### The task
Among the entries below, find each line with "instance" and show it.

### Available data

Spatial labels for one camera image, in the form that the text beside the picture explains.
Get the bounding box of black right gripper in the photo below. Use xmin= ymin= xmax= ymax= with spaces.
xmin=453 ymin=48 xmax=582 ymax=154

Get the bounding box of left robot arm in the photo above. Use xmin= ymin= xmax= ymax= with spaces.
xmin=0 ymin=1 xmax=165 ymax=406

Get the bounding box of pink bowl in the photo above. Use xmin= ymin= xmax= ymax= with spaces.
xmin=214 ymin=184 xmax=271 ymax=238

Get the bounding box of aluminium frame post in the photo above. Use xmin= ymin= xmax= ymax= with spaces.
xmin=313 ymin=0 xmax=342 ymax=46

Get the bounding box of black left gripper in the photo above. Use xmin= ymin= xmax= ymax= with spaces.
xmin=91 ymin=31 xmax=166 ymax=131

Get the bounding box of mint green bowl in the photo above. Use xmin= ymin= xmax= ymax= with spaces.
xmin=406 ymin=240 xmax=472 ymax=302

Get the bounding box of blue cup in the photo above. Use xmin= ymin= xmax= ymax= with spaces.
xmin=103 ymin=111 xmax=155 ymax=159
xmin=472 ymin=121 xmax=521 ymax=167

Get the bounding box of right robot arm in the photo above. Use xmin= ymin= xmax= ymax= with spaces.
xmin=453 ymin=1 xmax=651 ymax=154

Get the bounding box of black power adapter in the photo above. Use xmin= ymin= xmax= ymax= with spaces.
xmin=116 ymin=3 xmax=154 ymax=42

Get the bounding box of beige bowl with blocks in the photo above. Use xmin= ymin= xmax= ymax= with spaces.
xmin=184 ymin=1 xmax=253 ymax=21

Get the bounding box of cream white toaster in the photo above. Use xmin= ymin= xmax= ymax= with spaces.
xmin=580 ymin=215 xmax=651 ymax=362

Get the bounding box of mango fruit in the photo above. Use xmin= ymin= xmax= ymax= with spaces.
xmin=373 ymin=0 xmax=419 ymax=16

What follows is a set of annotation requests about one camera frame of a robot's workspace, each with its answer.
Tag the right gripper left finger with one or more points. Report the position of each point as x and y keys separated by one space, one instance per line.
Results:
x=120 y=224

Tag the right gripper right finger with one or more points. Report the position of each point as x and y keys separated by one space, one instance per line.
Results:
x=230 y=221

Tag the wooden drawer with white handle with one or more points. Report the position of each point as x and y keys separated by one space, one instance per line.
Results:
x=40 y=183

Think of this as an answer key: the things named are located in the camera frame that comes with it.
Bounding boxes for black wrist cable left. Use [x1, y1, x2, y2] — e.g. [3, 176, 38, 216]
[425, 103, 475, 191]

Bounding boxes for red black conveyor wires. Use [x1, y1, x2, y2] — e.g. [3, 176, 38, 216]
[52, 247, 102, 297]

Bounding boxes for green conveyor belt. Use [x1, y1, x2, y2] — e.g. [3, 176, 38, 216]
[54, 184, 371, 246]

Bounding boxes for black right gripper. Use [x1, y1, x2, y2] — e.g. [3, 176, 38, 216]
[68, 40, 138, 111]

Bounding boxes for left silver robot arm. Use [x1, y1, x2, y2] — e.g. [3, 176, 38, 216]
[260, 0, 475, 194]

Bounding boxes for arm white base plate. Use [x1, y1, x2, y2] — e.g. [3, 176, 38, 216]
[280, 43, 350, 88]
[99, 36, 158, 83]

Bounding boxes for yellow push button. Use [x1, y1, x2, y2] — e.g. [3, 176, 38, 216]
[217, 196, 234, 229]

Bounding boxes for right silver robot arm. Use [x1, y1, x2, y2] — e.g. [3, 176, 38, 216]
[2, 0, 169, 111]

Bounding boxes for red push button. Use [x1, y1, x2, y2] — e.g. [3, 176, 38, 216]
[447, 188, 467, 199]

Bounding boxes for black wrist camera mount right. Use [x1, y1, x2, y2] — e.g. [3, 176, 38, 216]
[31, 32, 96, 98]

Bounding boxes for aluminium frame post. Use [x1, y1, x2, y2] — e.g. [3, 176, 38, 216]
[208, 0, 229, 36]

### Your solution
Tag the right gripper left finger with one or more points. Report the position of each point as x and y keys separated by one space, one instance per line.
Tag the right gripper right finger with one or more points. Report the position of each point as x and y keys separated by one space, one instance per line.
Tag the wooden drawer with white handle with one or more points. Report the position of each point as x and y keys separated by one space, one instance per line.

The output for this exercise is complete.